EXERCISE - Only the lines below between the ones containing "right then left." and "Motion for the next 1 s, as", inclusive, are to be reproduced, each exactly as it stands.

EXERCISE INPUT -
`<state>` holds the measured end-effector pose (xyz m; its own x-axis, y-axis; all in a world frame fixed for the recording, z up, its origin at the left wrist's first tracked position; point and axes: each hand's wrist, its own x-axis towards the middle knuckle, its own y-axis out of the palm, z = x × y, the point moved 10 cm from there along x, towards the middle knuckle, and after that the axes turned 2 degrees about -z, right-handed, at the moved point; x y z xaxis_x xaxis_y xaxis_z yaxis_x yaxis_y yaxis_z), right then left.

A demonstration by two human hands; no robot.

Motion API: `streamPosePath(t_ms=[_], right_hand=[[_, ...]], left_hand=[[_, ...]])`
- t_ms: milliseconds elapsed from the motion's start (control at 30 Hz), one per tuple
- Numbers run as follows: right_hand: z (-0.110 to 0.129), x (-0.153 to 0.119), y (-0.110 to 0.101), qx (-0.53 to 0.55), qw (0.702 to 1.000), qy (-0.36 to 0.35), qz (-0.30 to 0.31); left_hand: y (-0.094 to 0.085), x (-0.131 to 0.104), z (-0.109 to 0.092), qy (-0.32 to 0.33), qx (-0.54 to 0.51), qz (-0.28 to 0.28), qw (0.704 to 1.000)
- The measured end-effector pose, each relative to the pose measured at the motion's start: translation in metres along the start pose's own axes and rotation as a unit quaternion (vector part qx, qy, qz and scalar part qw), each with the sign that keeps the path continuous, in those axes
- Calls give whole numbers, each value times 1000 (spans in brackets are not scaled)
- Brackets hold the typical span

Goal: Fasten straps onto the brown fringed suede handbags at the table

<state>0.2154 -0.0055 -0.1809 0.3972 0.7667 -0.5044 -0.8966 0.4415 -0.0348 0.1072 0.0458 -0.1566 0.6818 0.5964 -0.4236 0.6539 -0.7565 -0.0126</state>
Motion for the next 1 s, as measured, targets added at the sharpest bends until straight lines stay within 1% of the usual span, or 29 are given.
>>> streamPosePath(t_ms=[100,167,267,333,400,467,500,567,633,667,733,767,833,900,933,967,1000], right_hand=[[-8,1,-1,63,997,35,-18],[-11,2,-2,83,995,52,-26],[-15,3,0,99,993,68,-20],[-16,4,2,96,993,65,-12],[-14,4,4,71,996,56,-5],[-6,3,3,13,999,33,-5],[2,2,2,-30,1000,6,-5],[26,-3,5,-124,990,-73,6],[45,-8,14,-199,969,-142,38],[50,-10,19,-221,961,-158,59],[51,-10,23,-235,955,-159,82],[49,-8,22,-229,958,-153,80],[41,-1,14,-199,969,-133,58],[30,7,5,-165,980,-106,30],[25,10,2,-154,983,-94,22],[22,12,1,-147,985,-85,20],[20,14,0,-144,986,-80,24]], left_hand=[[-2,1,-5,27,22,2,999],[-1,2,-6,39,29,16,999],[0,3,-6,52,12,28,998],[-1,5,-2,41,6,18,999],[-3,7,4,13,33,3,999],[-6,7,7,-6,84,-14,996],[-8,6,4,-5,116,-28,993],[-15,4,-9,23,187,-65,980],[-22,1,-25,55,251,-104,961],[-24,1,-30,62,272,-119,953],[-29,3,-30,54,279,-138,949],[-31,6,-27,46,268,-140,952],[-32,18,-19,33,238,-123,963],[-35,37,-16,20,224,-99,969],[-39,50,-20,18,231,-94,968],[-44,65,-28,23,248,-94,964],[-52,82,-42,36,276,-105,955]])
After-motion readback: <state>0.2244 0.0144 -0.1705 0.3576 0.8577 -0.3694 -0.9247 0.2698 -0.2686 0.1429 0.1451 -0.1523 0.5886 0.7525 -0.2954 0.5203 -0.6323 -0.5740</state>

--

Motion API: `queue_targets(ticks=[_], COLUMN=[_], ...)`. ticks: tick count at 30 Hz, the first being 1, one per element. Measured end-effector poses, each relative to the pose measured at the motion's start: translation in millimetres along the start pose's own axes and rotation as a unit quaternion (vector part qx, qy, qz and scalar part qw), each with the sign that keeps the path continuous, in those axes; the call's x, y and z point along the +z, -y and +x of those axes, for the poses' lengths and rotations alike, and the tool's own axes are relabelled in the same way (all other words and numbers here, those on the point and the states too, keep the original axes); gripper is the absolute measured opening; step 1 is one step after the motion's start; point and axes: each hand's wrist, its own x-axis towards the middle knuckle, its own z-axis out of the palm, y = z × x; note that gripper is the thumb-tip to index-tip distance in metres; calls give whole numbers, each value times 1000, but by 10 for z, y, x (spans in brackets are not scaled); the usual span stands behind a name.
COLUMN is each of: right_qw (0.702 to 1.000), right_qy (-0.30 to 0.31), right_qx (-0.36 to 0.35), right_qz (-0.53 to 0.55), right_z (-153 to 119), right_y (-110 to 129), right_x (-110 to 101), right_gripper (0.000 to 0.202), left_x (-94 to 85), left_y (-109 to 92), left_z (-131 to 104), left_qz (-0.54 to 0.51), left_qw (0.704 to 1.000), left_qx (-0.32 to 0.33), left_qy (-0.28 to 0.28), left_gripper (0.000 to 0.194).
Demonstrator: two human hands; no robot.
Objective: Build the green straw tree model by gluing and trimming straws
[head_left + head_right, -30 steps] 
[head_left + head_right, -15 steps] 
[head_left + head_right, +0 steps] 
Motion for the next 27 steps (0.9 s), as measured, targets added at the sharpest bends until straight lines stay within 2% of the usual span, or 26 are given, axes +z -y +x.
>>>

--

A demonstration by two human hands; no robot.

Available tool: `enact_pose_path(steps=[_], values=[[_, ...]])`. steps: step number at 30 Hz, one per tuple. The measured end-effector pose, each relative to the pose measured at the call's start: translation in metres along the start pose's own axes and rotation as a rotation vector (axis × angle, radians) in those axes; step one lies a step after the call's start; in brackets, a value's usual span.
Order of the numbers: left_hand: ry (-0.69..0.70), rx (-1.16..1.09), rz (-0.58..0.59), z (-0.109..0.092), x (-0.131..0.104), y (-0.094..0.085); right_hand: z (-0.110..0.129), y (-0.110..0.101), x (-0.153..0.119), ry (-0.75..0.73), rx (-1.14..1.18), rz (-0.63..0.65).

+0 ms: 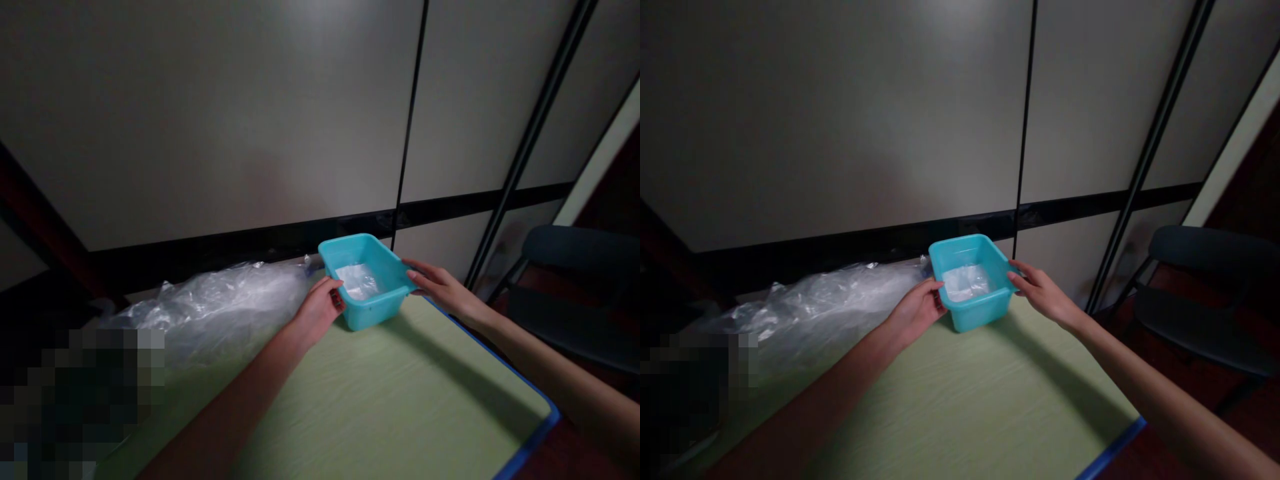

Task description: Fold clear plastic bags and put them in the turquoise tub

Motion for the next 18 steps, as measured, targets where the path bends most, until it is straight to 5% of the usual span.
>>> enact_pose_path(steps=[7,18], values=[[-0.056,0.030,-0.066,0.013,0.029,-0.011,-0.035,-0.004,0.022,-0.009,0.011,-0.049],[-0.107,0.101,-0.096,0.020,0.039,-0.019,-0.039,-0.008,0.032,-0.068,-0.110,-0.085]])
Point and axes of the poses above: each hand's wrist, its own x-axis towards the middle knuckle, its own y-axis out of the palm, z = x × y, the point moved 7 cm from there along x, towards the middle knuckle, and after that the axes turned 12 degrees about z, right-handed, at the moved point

TASK OUTPUT -
`<state>` holds the measured end-effector pose (xyz m; its own x-axis, y-axis; all in a world frame fixed for the recording, z up, its origin at the left wrist's first tracked position; point and axes: each hand's wrist, its own x-axis towards the middle knuckle, its own y-axis out of the palm, z = x × y, the point moved 10 cm from there along x, towards the middle knuckle, and after that the axes turned 2 degrees about -z, right-handed, at the moved point; x y z xaxis_x xaxis_y xaxis_z yaxis_x yaxis_y yaxis_z), right then left.

A demonstration by two human hands; no robot.

Motion API: `streamPosePath(t_ms=[_], right_hand=[[_, ...]], left_hand=[[_, ...]])`
- t_ms: milliseconds elapsed from the motion's start (control at 30 Hz), one per tuple
- Numbers run as follows: right_hand: z (-0.110 to 0.129), x (-0.153 to 0.119), y (-0.110 to 0.101), qx (-0.53 to 0.55), qw (0.702 to 1.000), qy (-0.36 to 0.35), qz (-0.30 to 0.31); left_hand: y (-0.094 to 0.085), x (-0.131 to 0.104), z (-0.109 to 0.092), qy (-0.32 to 0.33), qx (-0.54 to 0.51), qz (-0.28 to 0.28), qw (0.704 to 1.000)
- The measured end-effector pose, each relative to the pose measured at the motion's start: translation in metres along the start pose's own axes and rotation as a unit quaternion (vector part qx, qy, qz and scalar part qw), each with the sign that keeps the path continuous, in those axes
- Calls give whole numbers, each value times 1000 (spans in brackets are not scaled)
- Brackets hold the typical span

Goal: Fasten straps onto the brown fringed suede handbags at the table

<state>0.2154 -0.0055 -0.1809 0.3972 0.7667 -0.5044 -0.8966 0.4415 -0.0348 0.1072 0.0458 -0.1566 0.6818 0.5964 -0.4236 0.6539 -0.7565 -0.0126</state>
Motion for the next 1 s, as measured, targets added at the sharpest bends until straight lines stay within 1% of the usual span, or 29 are given.

No more work is required for the exercise.